Storie originali > Generale
Ricorda la storia  |      
Autore: unicorn_inthemind    31/07/2013    2 recensioni
Qualcuno mi ha consigliato di andare dallo psicologo, una volta, ma non vedo l’utilità del farmi spillare soldi da un tipo che mi ripeterà le stesse cose che io mi ripeto ogni volta.
Ho dei problemi nel relazionarmi con gli altri perché sin da piccolo sono stato escluso e maltrattato e, ah già, devo tentare di approcciarmi gradualmente a qualcuno, parlare con lui o lei dei miei problemi, e riuscire così a riacquistare fiducia nelle persone.
Ma non è questo il punto.
Il punto è che sto appuntando la mia storia, lo sto facendo perché sono steso pancia all'aria sulle mattonelle di ceramica bianca del cesso, lungo lungo tra il mobile del lavandino e la vasca da bagno. Devo dire che ha un che di claustrofobico la cosa, ma mi sono sempre piaciuti i posti così: piccoli, solitari, vuoti, bui... lontani dalla gente.
Genere: Angst, Generale, Introspettivo | Stato: completa
Tipo di coppia: Slash
Note: nessuna | Avvertimenti: nessuno
Per recensire esegui il login o registrati.
Dimensione del testo A A A

La chiamano crisi adolescenziale.
Io sguazzo in questa merda da quando ero bambina
e loro la chiamano crisi adolescenziale.(*)





Le mattonelle sono fredde, nel cesso di casa, mentre appunto nella mia testa questa storia. La mia storia che, al contrario di tutte le altre che ronzano in un angolo del mio cervello, non ha un lieto fine.
Invento storie, sì, e sono tutte storie dolci e a lieto fine, al contrario della mia vita che va a puttane.

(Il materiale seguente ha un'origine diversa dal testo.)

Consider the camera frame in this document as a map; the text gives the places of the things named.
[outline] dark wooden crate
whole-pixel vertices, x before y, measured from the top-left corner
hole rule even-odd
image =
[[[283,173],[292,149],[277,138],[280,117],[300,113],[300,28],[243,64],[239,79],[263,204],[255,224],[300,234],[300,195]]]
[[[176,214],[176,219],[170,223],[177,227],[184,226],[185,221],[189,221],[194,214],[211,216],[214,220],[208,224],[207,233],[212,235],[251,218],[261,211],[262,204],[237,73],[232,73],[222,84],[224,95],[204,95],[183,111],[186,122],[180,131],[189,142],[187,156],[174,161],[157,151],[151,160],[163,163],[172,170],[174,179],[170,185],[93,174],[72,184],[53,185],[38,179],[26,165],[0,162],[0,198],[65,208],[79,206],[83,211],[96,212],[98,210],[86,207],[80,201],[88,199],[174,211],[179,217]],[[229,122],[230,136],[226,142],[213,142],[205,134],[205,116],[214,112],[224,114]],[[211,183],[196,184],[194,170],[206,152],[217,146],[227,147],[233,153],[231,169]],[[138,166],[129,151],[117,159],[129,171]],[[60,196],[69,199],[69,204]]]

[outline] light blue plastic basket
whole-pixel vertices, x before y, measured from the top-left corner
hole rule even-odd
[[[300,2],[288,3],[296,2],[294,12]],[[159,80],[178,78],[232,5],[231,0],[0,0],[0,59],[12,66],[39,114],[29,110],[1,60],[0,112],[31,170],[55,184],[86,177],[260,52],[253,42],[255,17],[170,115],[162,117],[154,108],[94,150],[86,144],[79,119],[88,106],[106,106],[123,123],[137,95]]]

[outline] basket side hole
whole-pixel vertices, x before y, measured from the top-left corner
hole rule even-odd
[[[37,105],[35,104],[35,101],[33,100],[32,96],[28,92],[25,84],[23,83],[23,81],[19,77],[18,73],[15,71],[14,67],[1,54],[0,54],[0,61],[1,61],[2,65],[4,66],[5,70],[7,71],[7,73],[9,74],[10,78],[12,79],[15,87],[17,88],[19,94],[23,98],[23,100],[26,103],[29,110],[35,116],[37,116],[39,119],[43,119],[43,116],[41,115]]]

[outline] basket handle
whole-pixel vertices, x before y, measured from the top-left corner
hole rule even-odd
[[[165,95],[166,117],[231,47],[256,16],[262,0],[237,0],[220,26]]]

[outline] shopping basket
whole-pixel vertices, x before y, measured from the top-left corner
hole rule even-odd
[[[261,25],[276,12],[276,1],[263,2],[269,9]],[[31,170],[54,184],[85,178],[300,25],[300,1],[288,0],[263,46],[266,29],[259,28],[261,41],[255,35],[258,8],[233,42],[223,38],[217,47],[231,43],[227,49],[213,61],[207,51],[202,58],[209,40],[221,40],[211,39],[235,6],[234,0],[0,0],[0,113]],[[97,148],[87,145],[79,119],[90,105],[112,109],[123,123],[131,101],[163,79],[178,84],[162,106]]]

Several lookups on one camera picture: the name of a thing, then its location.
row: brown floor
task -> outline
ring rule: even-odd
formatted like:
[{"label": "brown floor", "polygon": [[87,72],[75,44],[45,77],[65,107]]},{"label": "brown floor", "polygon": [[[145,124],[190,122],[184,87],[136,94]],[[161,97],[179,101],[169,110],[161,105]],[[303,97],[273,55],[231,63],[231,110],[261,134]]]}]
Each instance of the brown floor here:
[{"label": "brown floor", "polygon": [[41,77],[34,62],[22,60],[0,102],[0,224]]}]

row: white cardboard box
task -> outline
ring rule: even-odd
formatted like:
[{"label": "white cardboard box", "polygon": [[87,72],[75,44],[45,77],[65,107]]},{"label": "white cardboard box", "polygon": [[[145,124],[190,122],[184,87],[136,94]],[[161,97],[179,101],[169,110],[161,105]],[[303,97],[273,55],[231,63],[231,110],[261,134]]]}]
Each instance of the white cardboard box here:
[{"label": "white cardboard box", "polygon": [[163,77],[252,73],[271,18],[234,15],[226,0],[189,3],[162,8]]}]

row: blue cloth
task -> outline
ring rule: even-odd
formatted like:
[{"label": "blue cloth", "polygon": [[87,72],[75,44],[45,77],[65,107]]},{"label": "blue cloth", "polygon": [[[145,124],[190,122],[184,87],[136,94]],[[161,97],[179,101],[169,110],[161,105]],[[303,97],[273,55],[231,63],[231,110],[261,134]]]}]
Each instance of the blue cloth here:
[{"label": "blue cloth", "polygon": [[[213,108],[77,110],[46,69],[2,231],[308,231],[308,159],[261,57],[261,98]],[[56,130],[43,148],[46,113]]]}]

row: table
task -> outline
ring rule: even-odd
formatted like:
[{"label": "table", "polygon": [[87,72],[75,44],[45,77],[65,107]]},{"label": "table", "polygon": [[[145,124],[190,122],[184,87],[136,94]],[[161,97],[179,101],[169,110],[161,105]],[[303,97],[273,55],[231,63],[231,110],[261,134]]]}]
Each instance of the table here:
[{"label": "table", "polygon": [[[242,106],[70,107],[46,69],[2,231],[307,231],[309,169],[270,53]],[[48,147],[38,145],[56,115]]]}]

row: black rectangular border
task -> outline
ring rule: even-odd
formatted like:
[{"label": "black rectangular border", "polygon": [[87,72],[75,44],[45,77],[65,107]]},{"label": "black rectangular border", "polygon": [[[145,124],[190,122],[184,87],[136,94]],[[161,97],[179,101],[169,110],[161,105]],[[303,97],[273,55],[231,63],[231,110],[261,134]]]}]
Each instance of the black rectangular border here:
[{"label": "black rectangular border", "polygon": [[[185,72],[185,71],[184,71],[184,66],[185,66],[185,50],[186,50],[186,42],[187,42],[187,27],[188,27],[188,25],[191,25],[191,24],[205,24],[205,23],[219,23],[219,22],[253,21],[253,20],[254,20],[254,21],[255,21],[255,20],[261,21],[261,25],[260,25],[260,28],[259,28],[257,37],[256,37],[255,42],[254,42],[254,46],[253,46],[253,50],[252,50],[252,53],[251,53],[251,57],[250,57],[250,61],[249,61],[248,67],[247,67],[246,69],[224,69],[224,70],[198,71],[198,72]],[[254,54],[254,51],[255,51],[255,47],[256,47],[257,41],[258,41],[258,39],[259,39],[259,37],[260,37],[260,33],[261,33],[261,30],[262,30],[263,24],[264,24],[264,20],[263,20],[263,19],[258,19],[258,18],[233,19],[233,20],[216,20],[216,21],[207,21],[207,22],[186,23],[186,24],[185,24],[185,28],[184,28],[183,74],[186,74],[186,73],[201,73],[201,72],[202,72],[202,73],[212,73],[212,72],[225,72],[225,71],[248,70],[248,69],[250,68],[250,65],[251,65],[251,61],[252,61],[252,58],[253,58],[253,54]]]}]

Le invento così perché è come se fossero un meccanismo di autodifesa, un calmiere per quando sto per scoppiare e spararmi un colpo alla testa.



Le ripesco e mi dico “ecco, in questo angolo di cervello va tutto bene.” e invece di preoccuparmi dei miei problemi faccio sorridere i miei “amici immaginari”.

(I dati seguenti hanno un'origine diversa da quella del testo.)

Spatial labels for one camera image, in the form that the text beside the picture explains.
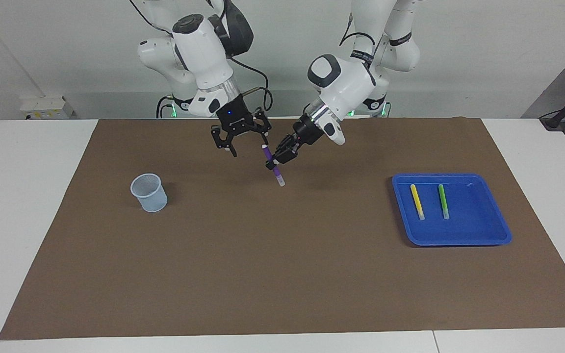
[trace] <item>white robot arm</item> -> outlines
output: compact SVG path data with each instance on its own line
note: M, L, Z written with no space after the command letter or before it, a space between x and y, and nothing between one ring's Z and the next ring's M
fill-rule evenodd
M145 0L143 5L150 16L150 23L156 29L171 33L171 27L179 20L179 7L176 0ZM164 76L171 87L173 101L181 110L188 111L195 78L184 69L174 50L175 42L171 35L152 38L139 44L139 59L146 67Z
M419 49L411 38L411 23L417 1L352 0L348 28L354 23L355 32L342 39L355 36L350 59L325 54L311 63L308 78L320 96L294 123L294 133L278 145L273 159L265 164L267 168L296 158L302 145L312 145L323 134L343 145L339 123L348 112L368 103L372 96L384 101L388 86L384 68L408 71L415 67ZM368 107L379 109L380 104L372 103Z
M269 120L259 108L247 109L244 95L233 78L228 59L245 53L253 42L253 32L244 15L231 0L206 0L218 14L204 18L190 14L175 21L175 0L145 0L151 24L171 36L148 40L139 45L139 58L150 69L158 71L170 83L174 101L196 116L217 115L221 125L211 127L217 148L237 156L232 145L234 136L254 131L267 143ZM185 100L185 85L195 81L193 99ZM225 139L221 130L227 133Z

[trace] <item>plastic tray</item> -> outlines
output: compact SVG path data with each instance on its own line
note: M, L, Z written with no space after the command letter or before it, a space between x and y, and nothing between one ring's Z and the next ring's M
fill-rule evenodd
M512 240L487 183L476 174L398 174L392 179L407 236L419 246L491 246ZM411 184L425 219L420 221ZM444 185L450 219L444 219L437 186Z

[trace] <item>light blue cup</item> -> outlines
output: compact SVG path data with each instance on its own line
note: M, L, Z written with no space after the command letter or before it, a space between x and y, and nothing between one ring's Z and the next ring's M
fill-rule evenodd
M153 213L162 210L167 205L167 194L156 174L142 174L130 184L130 192L139 200L143 209Z

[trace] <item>brown mat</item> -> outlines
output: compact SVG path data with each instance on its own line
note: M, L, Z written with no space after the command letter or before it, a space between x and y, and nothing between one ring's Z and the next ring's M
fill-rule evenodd
M291 121L274 121L280 141ZM0 339L565 327L565 265L483 123L365 119L282 168L211 121L100 121ZM154 172L169 205L141 210ZM474 172L513 242L417 248L390 186Z

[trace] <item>electrical socket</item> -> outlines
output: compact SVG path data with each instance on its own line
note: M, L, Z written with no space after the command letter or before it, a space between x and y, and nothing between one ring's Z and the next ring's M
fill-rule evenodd
M21 105L25 119L71 119L76 112L63 97L23 99Z

Qualcuno mi ha consigliato di andare dallo psicologo, una volta, ma non vedo l’utilità del farmi spillare soldi da un tipo che mi ripeterà le stesse cose che io mi ripeto ogni volta.
Ho dei problemi nel relazionarmi con il prossimo perché sin da piccolo sono stato escluso e maltrattato e, ah già, devo tentare di approcciarmi gradualmente a qualcuno, parlare con lui o lei dei miei problemi, e riuscire così a riacquistare fiducia nelle persone.
Ma non è questo il punto.
Il punto è che sto appuntando la mia storia, lo sto facendo perché sono steso pancia all’aria sulle mattonelle di ceramica bianca del cesso, lungo lungo tra il mobile del lavandino e la vasca da bagno. Devo dire che ha un che di claustrofobico la cosa, ma mi sono sempre piaciuti i posti così: piccoli, solitari, vuoti, bui... lontani dalla gente.



La gente fa male. Sul serio, parlo per esperienza personale.

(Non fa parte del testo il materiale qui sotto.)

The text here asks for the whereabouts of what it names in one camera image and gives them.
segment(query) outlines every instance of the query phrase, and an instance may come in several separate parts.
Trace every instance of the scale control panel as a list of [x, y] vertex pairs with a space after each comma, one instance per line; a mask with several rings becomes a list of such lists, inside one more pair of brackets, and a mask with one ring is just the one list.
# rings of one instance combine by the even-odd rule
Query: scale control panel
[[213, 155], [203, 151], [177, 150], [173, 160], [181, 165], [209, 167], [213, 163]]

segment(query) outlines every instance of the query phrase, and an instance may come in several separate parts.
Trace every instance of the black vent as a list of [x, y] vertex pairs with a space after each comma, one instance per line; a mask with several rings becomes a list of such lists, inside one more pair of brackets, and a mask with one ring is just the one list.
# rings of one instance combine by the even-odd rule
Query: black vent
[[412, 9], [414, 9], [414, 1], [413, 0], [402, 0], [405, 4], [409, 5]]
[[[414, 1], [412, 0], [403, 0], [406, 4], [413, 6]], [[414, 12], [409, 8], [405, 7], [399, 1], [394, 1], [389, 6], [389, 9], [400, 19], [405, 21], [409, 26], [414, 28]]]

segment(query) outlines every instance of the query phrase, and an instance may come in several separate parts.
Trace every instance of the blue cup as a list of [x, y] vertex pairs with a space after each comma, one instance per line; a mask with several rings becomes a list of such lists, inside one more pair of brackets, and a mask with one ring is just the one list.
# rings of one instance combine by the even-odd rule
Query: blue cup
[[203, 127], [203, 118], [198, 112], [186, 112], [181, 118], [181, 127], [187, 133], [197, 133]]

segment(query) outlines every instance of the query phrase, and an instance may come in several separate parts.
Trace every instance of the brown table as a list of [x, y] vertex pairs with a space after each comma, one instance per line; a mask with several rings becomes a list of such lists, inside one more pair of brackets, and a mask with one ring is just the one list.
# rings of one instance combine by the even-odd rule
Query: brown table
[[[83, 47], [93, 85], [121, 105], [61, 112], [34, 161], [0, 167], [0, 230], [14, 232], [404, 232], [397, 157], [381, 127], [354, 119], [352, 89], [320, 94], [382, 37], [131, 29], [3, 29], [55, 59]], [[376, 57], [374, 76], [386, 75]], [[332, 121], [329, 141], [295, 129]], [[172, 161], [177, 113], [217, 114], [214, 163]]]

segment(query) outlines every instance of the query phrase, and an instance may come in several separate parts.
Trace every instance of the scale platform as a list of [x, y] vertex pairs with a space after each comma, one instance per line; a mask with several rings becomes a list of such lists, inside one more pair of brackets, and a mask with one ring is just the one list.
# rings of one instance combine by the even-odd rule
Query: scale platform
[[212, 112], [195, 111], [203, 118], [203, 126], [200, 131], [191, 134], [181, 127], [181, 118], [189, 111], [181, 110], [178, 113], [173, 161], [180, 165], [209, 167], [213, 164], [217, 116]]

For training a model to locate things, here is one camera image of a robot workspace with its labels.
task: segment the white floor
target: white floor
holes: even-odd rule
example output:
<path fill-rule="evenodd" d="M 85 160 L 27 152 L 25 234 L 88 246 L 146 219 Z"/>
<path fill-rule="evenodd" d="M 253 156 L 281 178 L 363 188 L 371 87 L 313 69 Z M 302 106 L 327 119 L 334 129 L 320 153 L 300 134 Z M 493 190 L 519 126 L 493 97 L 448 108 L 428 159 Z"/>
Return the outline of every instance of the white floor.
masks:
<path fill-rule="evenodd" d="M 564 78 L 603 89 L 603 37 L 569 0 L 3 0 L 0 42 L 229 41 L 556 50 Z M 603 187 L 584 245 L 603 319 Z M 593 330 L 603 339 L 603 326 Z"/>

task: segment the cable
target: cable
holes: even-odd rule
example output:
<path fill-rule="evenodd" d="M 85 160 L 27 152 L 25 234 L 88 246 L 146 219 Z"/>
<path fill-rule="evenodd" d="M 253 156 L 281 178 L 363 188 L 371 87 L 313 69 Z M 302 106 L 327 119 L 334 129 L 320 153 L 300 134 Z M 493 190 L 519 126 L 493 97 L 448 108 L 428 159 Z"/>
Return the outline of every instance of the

Mi si stanno ghiacciando il culo, la schiena e la nuca ma l’unica cosa a cui riesco a pensare è il lampadario esattamente sulla mia testa. Avrei preferito venire al mondo lampadario.
E’ bruttino, devo dirlo, quadrato e rosso cremisi risalta sul soffitto bianco, e ricorda la faccia numero tre di un dado: con tre lampadine poste diagonalmente su di esso, a pendere nel vuoto.

La centrale pende esattamente sulla mia fronte.


Sarebbe bello se, adesso, quella lampadina per caso si svitasse. E sempre per caso mi cadesse in testa.


Cadesse.
Cadesse.
Cadesse.
Cadesse.
Cadesse.
Cadesse.

Sulla testa.
Sulla mia testa.
In testa, sai che botta.
Sulla mia povera testa.


Roba da morirci.


Sulla mia testa piena di esperienze che ho sempre taciuto per paura di sembrare ancora più strano di quando fossi già.

 
Mi sono alzato, due minuti fa, sono andato in cucina a prendere una mela e sono tornato indietro.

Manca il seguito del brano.